4. Bölüm: Tanrının Yararlılık İşlevi
“Tanrının Yararlılık İşlevi” adlı bölümde yaşamın bir amacı olup olmadığı tartışılıyor. Dawkins, felsefecilerin ve din adamlarının asırlardır boşuna anlamlandırmaya çalıştıkları yaşamın rastlantısal olduğunu ileri sürüyor. Darwin’in Ichneumonidae türü bir sineğin larvalarını canlı bir tırtılın içine bırakarak çoğalmasının merhametli bir Tanrı’ya yakışmadığını düşündüğünü ve dine olan inancını böylece yitirmeye başladığını alıntılayan Dawkins, sineğin larvaları tarafından canlı canlı yenen tırtılın biz insanlara göre vahşice ölümünü aslında bir yaşam biçimi olarak kabullenmemizi istiyor. Aynı şekilde bir çocuğun yaşlanarak ölmek yerine bir kazada ölmesinin Tanrısal bir düzenin parçası olamayacağını da aynı şekilde kabullenmemiz gerekiyor. Dawkins’e göre amaç, ekonomistlerin “yararlılık işlevi” dedikleri bir şeydir. Mühendisler bir aletin ne işe yaradığını ters mühendislik sayesinde ortaya çıkarabilir. Dawkins bu bölümde Tanrının yaratım sürecine aynı modeli uyguluyor. Sonuç olarak, ekosistemin ya da bir canlı türünün varlığının belirli bir amacı yoktur. O nedenle bir canlının “anlamlı” bir yaşam sürdüğünü ya da ölürken ilahi bir bedel ödediğini söylemek yanlıştır. Doğada sadece genlerin yararlılık işlevi bulunur ve meydana getirdikleri, kullandıkları ve yok ettikleri fizik bedenleri umursamazlar. Bu bakış açısıyla doğanın tek tanrısı genlerdir. Üreme gerçekleştiği ve genler bir sonraki nesle aktarıldığı sürece ebeveynlere ne olduğu önemsizdir. Bu nedenle doğadaki her canlı yok olmadan önce tüm kaynaklarını kullanarak üremeye ve çoğalmaya çalışır.

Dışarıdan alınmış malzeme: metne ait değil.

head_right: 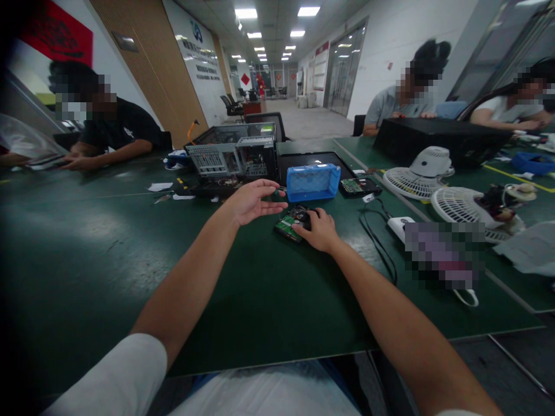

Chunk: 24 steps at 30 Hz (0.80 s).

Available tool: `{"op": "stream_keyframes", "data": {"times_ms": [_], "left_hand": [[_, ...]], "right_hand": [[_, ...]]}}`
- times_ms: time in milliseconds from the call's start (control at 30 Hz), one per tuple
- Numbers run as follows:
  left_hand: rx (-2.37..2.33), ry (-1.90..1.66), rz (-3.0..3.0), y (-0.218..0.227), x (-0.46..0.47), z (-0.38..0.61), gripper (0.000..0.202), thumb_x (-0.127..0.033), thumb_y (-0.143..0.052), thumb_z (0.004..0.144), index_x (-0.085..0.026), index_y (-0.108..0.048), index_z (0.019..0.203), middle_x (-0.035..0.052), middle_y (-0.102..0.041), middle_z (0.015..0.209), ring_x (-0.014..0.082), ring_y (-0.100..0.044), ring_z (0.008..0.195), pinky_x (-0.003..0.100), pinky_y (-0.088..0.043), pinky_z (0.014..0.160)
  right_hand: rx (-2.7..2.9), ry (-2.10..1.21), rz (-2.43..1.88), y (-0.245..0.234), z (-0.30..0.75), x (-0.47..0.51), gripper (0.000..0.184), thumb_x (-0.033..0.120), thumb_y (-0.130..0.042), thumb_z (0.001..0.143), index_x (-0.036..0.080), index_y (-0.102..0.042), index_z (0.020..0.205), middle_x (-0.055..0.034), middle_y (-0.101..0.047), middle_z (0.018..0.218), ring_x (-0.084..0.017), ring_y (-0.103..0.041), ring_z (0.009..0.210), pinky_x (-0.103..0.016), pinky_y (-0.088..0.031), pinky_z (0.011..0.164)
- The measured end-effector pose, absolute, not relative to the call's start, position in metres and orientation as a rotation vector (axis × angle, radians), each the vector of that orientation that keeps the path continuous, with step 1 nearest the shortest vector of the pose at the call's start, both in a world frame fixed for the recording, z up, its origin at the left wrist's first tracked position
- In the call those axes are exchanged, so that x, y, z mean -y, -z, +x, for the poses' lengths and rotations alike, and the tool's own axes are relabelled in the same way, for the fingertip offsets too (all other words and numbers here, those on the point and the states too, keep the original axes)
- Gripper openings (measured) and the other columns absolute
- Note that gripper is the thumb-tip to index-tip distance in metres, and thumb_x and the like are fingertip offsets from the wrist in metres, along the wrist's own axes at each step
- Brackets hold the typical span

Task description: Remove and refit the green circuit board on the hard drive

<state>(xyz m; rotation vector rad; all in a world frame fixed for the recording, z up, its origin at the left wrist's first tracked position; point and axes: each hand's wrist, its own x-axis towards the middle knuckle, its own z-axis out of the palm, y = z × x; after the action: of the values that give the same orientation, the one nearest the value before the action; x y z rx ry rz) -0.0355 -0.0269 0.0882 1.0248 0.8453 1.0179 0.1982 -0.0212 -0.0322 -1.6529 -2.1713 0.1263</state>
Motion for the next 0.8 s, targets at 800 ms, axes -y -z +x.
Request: {"op": "stream_keyframes", "data": {"times_ms": [800], "left_hand": [[-0.866, -1.021, 1.083, -0.0848, 0.0244, -0.0319, 0.016, -0.018, -0.066, 0.089, -0.016, -0.065, 0.105, 0.0103, -0.072, 0.101, 0.0193, -0.072, 0.076, 0.034, -0.057, 0.074]], "right_hand": [[2.181, -0.115, -1.651, 0.0351, 0.1987, 0.0189, 0.082, 0.077, -0.044, 0.089, 0.017, -0.051, 0.145, -0.0194, -0.047, 0.147, -0.037, -0.049, 0.133, -0.051, -0.035, 0.113]]}}
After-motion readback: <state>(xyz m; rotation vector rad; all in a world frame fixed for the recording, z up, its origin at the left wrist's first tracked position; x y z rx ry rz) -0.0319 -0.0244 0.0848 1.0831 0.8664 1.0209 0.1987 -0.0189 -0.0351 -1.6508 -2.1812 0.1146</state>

5. Bölüm: Kopyalanma Bombası
“Kopyalanma Bombası” adlı son bölümde, Dawkins Darwin’in evrim teorisinin nasıl dünya dışında da işleyebileceğini açıklıyor. Kendini kopyalayabilen varlıkları ortaya çıkaracak kimyasal süreçlerin nasıl işlediğini anlatıyor. Bu türden bir çoğalma ve yayılmanın süpernovalara benzer ama çok daha yavaş bir patlamayla açığa çıktığını belirten Dawkins, yabancı bir gezegende, yabancı bir evrim sürecinde de görülebilecek olan yeryüzündeki yaşamın temel aşamalarını irdeliyor. Bu eşikler, “kopyalanma, bilinç, dil, teknoloji, radyo sinyalleri ve uzay yolculuğu”ndan oluşuyor. İnsanlığın henüz aya ayak basmış olmasının son aşamanın başlangıcı bile sayılamayacağını belirten Dawkins, uzaya başka akıllı canlılar tarafından bulunması için gönderilen uyduların ne yazık ki çok az şansı olduğunu belirterek kitabını noktalıyor.